URL-encoded strings appear everywhere in web data, from search parameters to API logs. To support URL-encoding, special characters get converted to percent signs followed by hexadecimal codes like %20
for spaces. ClickHouse's decodeURLComponent
function reverses this encoding, transforming strings like search%3Fq%3Danalytics%26type%3Ddocs
back into readable text.
This guide covers the function's syntax, performance optimization strategies for large datasets, and how to handle edge cases like double encoding and Unicode sequences.
What decodeURLComponent does
ClickHouse includes a built-in decodeURLComponent
function that reverses URL encoding, also called percent-encoding. When browsers send data through URLs, they convert special characters into percent signs followed by hexadecimal values—spaces become %20
, forward slashes become %2F
, and ampersands become %26
.
The function takes encoded strings and converts them back to readable text. You'll encounter this frequently when working with web analytics data, API logs, or any dataset containing URLs with encoded parameters.
decodeURLComponent syntax and return type
The function accepts a single String argument and returns a String with the decoded result:
decodeURLComponent(encoded_string)
ClickHouse handles standard percent-encoding sequences and returns the original string unchanged if it encounters invalid encoding patterns. This fail-safe behavior prevents query errors when processing mixed or malformed data.

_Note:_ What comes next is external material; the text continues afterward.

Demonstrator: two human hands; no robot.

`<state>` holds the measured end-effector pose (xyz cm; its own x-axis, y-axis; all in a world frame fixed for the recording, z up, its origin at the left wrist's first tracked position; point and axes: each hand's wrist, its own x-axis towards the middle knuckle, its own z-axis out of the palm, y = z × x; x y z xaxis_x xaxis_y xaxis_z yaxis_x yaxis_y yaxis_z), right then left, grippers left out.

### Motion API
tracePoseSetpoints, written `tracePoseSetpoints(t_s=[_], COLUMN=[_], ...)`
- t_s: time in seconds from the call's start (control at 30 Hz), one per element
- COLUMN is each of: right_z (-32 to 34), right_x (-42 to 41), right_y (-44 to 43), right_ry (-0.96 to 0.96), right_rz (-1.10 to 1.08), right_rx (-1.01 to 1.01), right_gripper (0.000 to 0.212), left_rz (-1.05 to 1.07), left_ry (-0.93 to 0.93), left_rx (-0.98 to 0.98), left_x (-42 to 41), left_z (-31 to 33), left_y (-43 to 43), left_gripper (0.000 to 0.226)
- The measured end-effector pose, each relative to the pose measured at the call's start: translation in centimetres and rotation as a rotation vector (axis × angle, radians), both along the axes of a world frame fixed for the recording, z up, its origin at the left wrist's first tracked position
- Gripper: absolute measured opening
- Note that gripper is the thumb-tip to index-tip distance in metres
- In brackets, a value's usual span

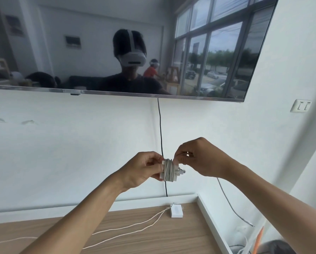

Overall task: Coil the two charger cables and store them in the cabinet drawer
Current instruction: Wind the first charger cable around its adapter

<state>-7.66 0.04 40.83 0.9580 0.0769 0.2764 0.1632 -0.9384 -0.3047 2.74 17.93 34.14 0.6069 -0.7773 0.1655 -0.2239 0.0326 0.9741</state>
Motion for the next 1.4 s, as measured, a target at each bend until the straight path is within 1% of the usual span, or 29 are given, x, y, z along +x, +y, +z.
tracePoseSetpoints(t_s=[0.07, 0.17, 0.23, 0.37, 0.47, 0.5, 0.53, 0.57, 0.63, 0.7, 0.77, 0.83, 0.93, 1.1, 1.23, 1.33, 1.4], right_z=[0.0, -0.2, -0.9, -3.7, -5.0, -5.3, -5.6, -5.9, -6.9, -7.8, -8.3, -8.4, -7.9, -5.4, -4.3, -3.2, -2.7], right_x=[0.3, 0.7, 1.0, 1.7, 2.3, 2.5, 2.6, 2.6, 2.5, 2.5, 2.8, 3.1, 2.8, 2.5, 2.0, 1.9, 2.0], right_y=[-0.3, -0.6, -0.7, -1.1, -0.8, -0.7, -0.6, -0.4, 0.1, 0.9, 1.2, 1.3, 1.5, 0.7, 1.0, 1.0, 0.7], right_ry=[0.015, 0.024, 0.031, 0.038, -0.030, -0.063, -0.090, -0.108, -0.121, -0.132, -0.155, -0.150, -0.113, -0.075, -0.042, -0.062, -0.065], right_rz=[-0.005, 0.023, 0.029, 0.000, 0.004, -0.001, -0.007, -0.013, -0.006, 0.011, -0.013, -0.031, -0.015, -0.056, -0.012, -0.009, -0.015], right_rx=[0.145, 0.357, 0.464, 0.555, 0.600, 0.585, 0.545, 0.492, 0.373, 0.299, 0.231, 0.104, -0.114, -0.343, -0.443, -0.444, -0.449], right_gripper=[0.012, 0.014, 0.017, 0.025, 0.027, 0.030, 0.034, 0.034, 0.031, 0.041, 0.048, 0.043, 0.027, 0.029, 0.029, 0.028, 0.026], left_rz=[-0.058, -0.128, -0.151, -0.104, -0.062, -0.038, -0.004, 0.032, 0.117, 0.192, 0.248, 0.296, 0.365, 0.384, 0.361, 0.336, 0.297], left_ry=[0.050, 0.161, 0.226, 0.325, 0.406, 0.425, 0.446, 0.474, 0.531, 0.563, 0.536, 0.469, 0.359, 0.187, -0.014, -0.199, -0.251], left_rx=[-0.036, -0.100, -0.136, -0.199, -0.267, -0.288, -0.306, -0.325, -0.378, -0.404, -0.377, -0.327, -0.227, -0.102, 0.009, 0.119, 0.143], left_x=[0.2, 0.2, 0.4, 0.5, 0.4, 0.3, 0.2, 0.3, 0.7, 1.1, 1.2, 1.2, 1.5, 2.1, 2.4, 2.0, 1.6], left_z=[0.2, 0.1, 0.0, -0.2, -0.6, -0.7, -0.7, -0.7, -0.6, -0.6, -0.7, -1.0, -1.6, -2.2, -2.5, -3.1, -3.3], left_y=[0.3, 0.4, 0.5, 0.3, -0.1, -0.2, -0.4, -0.6, -0.8, -1.1, -1.5, -1.9, -1.9, -1.5, -1.5, -1.6, -1.8], left_gripper=[0.022, 0.041, 0.049, 0.039, 0.023, 0.017, 0.020, 0.027, 0.034, 0.027, 0.024, 0.023, 0.020, 0.017, 0.012, 0.012, 0.013])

Quick example on a single string
Here's how decodeURLComponent
works with a simple encoded string:
SELECT decodeURLComponent('Hello%20World%21') AS decoded_text;
This returns Hello World!
where %20
becomes a space and %21
becomes an exclamation mark. You can also decode more complex URL components:
SELECT decodeURLComponent('search%3Fq%3Dclickhouse%26type%3Ddocs') AS decoded_url;
-- Returns: search?q=clickhouse&type=docs
Decoding an entire column efficiently
When working with tables containing URL-encoded data, you'll often decode entire columns rather than individual strings.
1. Selecting a decoded virtual column
The most straightforward approach creates a computed column in your SELECT statement:
SELECT
original_url,
decodeURLComponent(original_url) AS decoded_url
FROM web_logs
WHERE decoded_url LIKE '%search%';
This approach works well for ad-hoc queries but recalculates the decoding operation every time you run the query.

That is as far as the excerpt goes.